Suggestion: turn off the code highlighting if you follow along with coding on Reeborg's World, which is something I always recommend doing.
Finding the path
The first step is to find the correct path; by path, I mean which grid locations must visited other than the starting point. In this particular case, it is trivial:
desired_path = [(1, 2), (1, 1), (2, 1)]
However, for more complicated paths, it might be tedious to type in the path; assuming we can write a solution to the problem, it is much easier to let Python do the work for us.
desired_path = []
def m():
move()
desired_path.append(position_here())
while front_is_clear():
m()
turn_left()
m()
print("desired_path =", desired_path)
It is then a simple matter of using copy-paste to get the desired result. Alternatively, we could write this code in the Onload editor and make it accessible later by defining
window['desired_path'] = desired_path
First solution
Here is a first solution where I will assume that we don't want to write the desired path in the Onload editor, using the other editors instead.

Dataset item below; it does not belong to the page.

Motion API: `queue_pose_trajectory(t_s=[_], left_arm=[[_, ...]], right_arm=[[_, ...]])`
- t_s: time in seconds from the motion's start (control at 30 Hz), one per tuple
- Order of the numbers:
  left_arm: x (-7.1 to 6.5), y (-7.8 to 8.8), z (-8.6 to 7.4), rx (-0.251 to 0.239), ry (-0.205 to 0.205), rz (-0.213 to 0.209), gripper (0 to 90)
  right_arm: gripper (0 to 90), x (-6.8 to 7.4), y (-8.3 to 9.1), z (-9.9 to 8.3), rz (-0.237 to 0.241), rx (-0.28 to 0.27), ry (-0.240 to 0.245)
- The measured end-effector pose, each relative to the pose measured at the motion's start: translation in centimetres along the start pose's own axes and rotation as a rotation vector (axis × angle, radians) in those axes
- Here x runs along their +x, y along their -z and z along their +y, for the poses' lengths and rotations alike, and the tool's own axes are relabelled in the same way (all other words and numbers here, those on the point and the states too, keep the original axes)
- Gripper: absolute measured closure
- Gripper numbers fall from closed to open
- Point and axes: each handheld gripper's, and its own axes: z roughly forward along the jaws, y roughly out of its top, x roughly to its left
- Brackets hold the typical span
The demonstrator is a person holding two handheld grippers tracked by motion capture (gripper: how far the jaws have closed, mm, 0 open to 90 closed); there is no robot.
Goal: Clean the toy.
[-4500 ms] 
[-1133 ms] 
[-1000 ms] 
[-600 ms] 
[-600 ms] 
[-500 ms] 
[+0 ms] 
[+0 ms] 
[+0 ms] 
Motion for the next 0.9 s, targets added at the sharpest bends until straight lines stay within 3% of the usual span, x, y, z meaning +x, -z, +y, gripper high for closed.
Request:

# This code would be in the Pre editor
# I use names starting with underscore, asking
# the students not to do this for their own names
_desired_path = [(1, 2), (1, 1), (2, 1)]
_old_move = move
_actual_path = []
def move():
'''Redefining move'''
_old_move()
_actual_path.append(position_here())
#-----------------
# This could be the code written by the student
move()
move()
turn_left()
move()
#-----------------------
# This code would be in the Post editor
if _actual_path != _desired_path:
raise ReeborgError("The correct path was not followed")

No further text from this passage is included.